John Hancock will include fitness tracking in all life insurance policies - champagnepapi
https://venturebeat.com/2018/09/19/john-hancock-will-require-fitness-tracking-for-all-life-insurance-policies/
======
safgasCVS
The purpose of the Vitality program has almost nothing to do with the
advertised improvements in health but act as a 'land grab' of healthy lives
from other insurers.

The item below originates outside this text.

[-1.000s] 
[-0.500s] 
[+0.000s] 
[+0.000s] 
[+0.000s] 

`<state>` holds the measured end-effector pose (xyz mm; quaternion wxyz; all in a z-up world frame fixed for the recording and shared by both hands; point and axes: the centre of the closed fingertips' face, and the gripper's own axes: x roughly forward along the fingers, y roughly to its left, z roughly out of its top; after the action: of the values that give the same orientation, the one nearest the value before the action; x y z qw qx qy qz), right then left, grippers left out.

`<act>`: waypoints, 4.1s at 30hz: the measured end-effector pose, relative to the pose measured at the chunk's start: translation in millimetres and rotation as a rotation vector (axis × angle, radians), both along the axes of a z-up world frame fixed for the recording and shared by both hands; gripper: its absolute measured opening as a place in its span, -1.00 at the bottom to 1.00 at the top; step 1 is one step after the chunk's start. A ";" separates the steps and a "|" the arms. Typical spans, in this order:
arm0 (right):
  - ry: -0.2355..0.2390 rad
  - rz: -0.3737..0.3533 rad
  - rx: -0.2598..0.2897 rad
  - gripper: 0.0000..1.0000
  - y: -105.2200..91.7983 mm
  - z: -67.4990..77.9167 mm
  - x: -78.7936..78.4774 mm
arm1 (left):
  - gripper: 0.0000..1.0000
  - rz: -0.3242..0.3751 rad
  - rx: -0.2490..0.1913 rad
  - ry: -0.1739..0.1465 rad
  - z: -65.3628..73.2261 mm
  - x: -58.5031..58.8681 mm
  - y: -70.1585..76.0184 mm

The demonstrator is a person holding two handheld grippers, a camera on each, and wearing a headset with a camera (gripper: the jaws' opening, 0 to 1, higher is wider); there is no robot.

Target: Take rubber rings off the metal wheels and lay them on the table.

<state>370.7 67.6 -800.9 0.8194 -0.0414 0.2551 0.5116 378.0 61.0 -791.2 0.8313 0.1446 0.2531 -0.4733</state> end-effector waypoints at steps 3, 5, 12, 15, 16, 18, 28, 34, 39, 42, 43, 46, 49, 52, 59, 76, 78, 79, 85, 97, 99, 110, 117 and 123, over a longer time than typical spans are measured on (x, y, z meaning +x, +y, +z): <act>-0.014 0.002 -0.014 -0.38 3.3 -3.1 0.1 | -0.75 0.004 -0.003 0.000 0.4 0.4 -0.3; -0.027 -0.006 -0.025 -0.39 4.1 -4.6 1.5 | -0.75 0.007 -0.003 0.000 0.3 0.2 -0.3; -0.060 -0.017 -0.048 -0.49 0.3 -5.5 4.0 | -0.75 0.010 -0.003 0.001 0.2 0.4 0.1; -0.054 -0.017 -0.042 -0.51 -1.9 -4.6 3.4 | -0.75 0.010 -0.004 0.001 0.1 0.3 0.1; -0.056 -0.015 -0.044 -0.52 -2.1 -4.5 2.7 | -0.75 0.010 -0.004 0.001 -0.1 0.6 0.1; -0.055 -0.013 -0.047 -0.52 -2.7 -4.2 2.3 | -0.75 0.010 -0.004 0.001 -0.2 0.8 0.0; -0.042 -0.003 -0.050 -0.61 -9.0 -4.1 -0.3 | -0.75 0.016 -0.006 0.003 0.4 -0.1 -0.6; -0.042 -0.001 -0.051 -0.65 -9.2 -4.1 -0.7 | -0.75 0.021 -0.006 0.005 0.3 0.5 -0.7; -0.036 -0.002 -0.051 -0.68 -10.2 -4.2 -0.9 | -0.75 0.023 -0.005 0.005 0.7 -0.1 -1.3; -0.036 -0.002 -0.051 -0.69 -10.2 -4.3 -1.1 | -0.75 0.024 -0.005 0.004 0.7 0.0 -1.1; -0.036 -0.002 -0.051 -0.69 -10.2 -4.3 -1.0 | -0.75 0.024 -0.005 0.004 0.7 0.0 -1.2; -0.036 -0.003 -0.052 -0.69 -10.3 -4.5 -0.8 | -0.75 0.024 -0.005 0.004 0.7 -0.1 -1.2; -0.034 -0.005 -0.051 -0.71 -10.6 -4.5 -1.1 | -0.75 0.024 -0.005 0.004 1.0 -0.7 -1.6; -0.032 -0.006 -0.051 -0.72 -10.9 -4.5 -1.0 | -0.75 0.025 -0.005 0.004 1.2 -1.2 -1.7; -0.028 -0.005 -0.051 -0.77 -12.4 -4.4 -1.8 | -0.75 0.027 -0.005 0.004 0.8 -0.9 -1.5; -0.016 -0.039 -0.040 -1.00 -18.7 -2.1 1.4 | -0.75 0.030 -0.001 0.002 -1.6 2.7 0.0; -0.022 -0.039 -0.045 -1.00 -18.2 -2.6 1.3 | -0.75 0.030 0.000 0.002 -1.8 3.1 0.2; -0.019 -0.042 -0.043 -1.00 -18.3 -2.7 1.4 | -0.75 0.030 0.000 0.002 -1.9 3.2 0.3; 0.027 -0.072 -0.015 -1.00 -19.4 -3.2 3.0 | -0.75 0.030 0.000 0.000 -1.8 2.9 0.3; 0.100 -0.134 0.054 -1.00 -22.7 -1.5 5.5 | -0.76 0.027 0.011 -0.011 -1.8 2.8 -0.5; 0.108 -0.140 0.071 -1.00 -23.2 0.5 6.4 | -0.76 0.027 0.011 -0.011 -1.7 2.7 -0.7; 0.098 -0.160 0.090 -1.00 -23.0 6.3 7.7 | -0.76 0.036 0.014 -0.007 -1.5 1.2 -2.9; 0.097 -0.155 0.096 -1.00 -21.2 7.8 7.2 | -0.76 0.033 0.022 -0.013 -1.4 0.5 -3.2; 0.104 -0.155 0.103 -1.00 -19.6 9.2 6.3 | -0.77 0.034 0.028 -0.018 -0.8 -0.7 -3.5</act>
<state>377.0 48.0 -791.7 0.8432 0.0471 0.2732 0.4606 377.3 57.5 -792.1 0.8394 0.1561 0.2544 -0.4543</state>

Its almost entirely to do with selection despite what
they may advertise.

Established insurers that dont start their own incentive program to keep these
healthy lives are in for a very rough time as Vitality will spread like a
cancer.

------
drivingmenuts
An alternative solution is to buy enough of a policy or have a savings account
to just cover funeral expenses and drop the life insurance extra payouts.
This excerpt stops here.